Go Climb a Mountain! Skelton Eyes New Milestone
That sentiment would surely resonate with rising sophomore Vince Skelton ’20, who, in the early-morning hours of Aug. 6, will set out on the 2017 Sunrise Ascent on Mount Washington, a 7.6-mile climb of the highest peak in the Northern United States.
But Skelton, an Ipswich, Massachusetts, native who was born with spastic, quadriplegic cerebral palsy, has more ultruistic reasons for wanting to reach the 6,288-foot summit: raising funds for Adaptive Sports Partners of the North Country, a nonprofit organization that facilitates adaptive sports and recreation opportunities for people with physical and intellectual disabilities.
“I feel like it’s an opportunity for me to give back and raise money for Adaptive Sports Partners to change the lives of other people with disabilities,” said Skelton, who began skiing with organization’s New England Disabled Sports program six years ago. “They changed my life.”

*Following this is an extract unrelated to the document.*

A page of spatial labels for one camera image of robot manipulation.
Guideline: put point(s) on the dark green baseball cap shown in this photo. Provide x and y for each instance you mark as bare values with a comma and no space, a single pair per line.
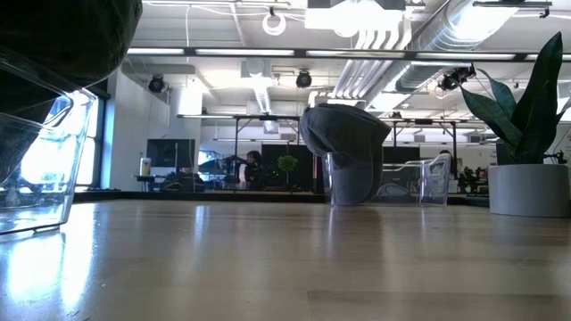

Skelton has been defying the odds his entire life. Doctors gave him little to no chance of walking when he was born, but through perseverance and dedication he has become an avid athlete and outdoorsman.
He reached the summit of Mount Washington once before, in 2014 — but this year will be his first try without the use of a wheelchair.
“I’m crazy, I know,” he said.
Skelton was thwarted from achieving the feat last year when bad weather led to the event’s cancelation. To satisfy his competitive urge, he hiked one of the most difficult trails at Mount Monadnock in September with the assistance of his support team.
“It was a great lesson because he learned to let us help him, especially on the parts we had to go hand-over-hand on the rocks,” Skelton’s mother, Janice, said. “He had to learn not to be stubborn.”
In preparation for this year’s climb, Skelton has been walking up to five miles a day, four or five days a week, to build up his strength and endurance. His team this year will include Merrimack classmate Noah Davis ’20, of Derry, New Hampshire, and alumnus Chris Hynes ’17, of Kennebunkport, Maine.
“I’m amazingly proud, but also a little bit worried,” Janice Skelton confessed. “This is really going to stress his body, but he does not shy away from a challenge.”
Skelton’s father, Bill, has no doubt the youngest of his three children will finish the climb. He describes Vince as a determined spirit who finds solutions, rather than obstacles, to challenges.
“I fully expect him to do all of it,” he said.
Vince Skelton and his team have received more than $3,400 in pledges for Sunday’s climb. Their goal is to raise $6,288, representing $1 for each foot of elevation.